The most primitive model of the hologram, two systems creating a third, an interference pattern, is the image of the Vesica Pisces (figure 9). The Vesica Pisces is two circles overlapping to create an “eye” or “fish” shape, often drawn alone as a popular Christian symbol. In sacred geometry, the spiritual study of shape and its role in creation, the Vesica Pisces is called the Eye of God, and through it all things are created. The two forces, or polarities as we will later learn, can be viewed as anything: black/white, light/dark, creation/destruction, or chaos/order. Many would say good/evil, but witches see the Goddess and the God as the two patterns of creation.
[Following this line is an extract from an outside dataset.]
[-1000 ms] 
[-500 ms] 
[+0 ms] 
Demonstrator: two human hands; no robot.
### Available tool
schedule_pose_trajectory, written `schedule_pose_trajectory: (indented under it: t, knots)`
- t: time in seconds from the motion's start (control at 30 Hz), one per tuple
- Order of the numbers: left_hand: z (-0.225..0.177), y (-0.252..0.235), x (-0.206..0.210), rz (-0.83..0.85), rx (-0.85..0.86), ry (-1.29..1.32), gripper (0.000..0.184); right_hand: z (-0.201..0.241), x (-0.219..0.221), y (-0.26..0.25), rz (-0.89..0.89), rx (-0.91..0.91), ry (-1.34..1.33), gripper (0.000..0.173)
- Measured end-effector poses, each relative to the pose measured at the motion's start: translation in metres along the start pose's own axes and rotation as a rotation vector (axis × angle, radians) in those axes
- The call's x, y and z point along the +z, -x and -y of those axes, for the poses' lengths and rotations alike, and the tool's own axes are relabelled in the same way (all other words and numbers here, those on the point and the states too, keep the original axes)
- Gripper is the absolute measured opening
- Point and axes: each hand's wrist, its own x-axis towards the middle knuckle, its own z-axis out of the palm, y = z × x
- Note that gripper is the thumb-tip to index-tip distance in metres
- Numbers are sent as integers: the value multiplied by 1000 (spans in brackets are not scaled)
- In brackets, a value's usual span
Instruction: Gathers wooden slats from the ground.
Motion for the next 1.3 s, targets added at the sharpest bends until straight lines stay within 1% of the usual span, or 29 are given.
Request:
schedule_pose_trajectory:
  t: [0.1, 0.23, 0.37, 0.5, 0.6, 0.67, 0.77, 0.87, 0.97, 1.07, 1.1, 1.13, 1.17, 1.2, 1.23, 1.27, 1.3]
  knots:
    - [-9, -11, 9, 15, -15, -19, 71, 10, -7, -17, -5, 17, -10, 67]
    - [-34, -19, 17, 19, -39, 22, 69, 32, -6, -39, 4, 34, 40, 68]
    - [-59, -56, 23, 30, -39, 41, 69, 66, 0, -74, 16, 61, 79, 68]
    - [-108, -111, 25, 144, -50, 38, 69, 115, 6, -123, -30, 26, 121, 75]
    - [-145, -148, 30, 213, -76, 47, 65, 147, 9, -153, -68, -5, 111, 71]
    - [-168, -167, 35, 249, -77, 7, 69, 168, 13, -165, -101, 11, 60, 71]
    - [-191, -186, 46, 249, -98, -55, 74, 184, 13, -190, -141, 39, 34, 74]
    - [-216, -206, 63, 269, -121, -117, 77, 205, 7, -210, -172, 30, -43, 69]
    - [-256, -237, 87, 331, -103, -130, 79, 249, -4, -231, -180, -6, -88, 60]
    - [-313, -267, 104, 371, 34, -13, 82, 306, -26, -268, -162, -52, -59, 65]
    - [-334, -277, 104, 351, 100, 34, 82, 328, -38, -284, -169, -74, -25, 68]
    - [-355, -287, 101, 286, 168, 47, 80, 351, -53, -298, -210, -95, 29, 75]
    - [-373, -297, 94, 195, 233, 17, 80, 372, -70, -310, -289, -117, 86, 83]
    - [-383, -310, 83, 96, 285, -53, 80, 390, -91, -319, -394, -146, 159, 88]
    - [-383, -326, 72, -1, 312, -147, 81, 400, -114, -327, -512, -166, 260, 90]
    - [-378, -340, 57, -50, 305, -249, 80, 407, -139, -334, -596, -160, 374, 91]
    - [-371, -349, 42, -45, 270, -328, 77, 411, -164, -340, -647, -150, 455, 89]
Their love brings about the third pattern, our reality. Our reality is the “eye” of the Vesica Pisces.
Perhaps the ancients understood the hologram far better than we give them credit for, and we are just rediscovering the spiritual wisdom that we had cast aside because we did not understand.
Continuing Assignments
• Daily journal—Write three pages a day.
• Honor and recognize your intuition. Continue to ask it questions.
• Practice the orange meditation.
• Use instant magick in your daily life.
Recommended Reading
The Holographic Universe by Michael Talbot (HarperCollins).
Stalking the Wild Pendulum: On the Mechanics of Consciousness by Itzhak Bentov (Destiny Books).
The Tao of Physics by Fritja Capra (Bantam Books).